Follow the previous instructions using Dockerfile from flappie/
instead. The Docker container allows you to run Flappie core by command flappie
as in the official demos.
FROM ubuntu:16.04
RUN apt update && apt install -y git libcunit1 libopenblas-base cmake libcunit1-dev libhdf5-dev libopenblas-dev parallel ca-certificates apt-utils gcc make curl
ENV PATH="/flappie:${PATH}"
RUN curl -s https://packagecloud.io/install/repositories/github/git-lfs/script.deb.sh | bash && apt install git-lfs && git clone https://github.com/nanoporetech/flappie --branch v1.1.0 && cd flappie && git lfs install && make flappie
SHELL ["/bin/bash", "-ce"]
A Dockerfile to install the Bonito basecaller in https://github.com/nanoporetech/bonito
from source.

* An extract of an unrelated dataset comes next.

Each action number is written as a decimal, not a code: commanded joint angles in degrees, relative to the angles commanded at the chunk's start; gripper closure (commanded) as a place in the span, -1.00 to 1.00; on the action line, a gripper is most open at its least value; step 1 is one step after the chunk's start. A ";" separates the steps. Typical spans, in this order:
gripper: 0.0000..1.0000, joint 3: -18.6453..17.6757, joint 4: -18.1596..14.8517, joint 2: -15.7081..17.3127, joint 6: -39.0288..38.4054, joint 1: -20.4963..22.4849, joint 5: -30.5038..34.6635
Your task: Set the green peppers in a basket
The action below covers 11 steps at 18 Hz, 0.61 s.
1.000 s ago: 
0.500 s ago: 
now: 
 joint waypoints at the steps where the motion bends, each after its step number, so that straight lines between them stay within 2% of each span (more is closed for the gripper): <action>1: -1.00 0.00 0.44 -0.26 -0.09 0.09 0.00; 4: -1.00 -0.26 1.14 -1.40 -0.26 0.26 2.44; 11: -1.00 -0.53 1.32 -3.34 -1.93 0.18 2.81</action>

Beware that the Docker image will use around 12GB.
FROM ubuntu:20.04
ENV DEBIAN_FRONTEND noninteractive
RUN apt update && apt install -y git libbz2-dev liblzma-dev libcunit1 libopenblas-base cmake parallel ca-certificates apt-utils gcc make curl python3
RUN apt-get install python3-pip wget -y
RUN pip3 install torch && pip3 install h5py && pip3 install numpy && pip3 install dtw-python && pip3 install virtualenv
# install CUDA 11.3 for Ubuntu 20.04
RUN wget https://developer.download.nvidia.com/compute/cuda/repos/ubuntu2004/x86_64/cuda-ubuntu2004.pin && \
mv cuda-ubuntu2004.pin /etc/apt/preferences.d/cuda-repository-pin-600 && \
wget https://developer.download.nvidia.com/compute/cuda/11.3.0/local_installers/cuda-repo-ubuntu2004-11-3-local_11.3.0-465.19.01-1_amd64.deb && \
dpkg -i cuda-repo-ubuntu2004-11-3-local_11.3.0-465.19.01-1_amd64.deb && \
apt-key add /var/cuda-repo-ubuntu2004-11-3-local/7fa2af80.pub && \
apt-get update && \
apt-get -y install cuda
# install Bonito from source
RUN git clone https://github.com/nanoporetech/bonito.git && \
cd bonito && \
virtualenv venv && \
. venv/bin/activate && \
pip install --upgrade pip && \
pip install -r requirements.txt && \
python setup.py develop
Enter the virtual environment with . venv/bin/activate
while inside /bonito
, and then the bonito
command will be available as in their documentation.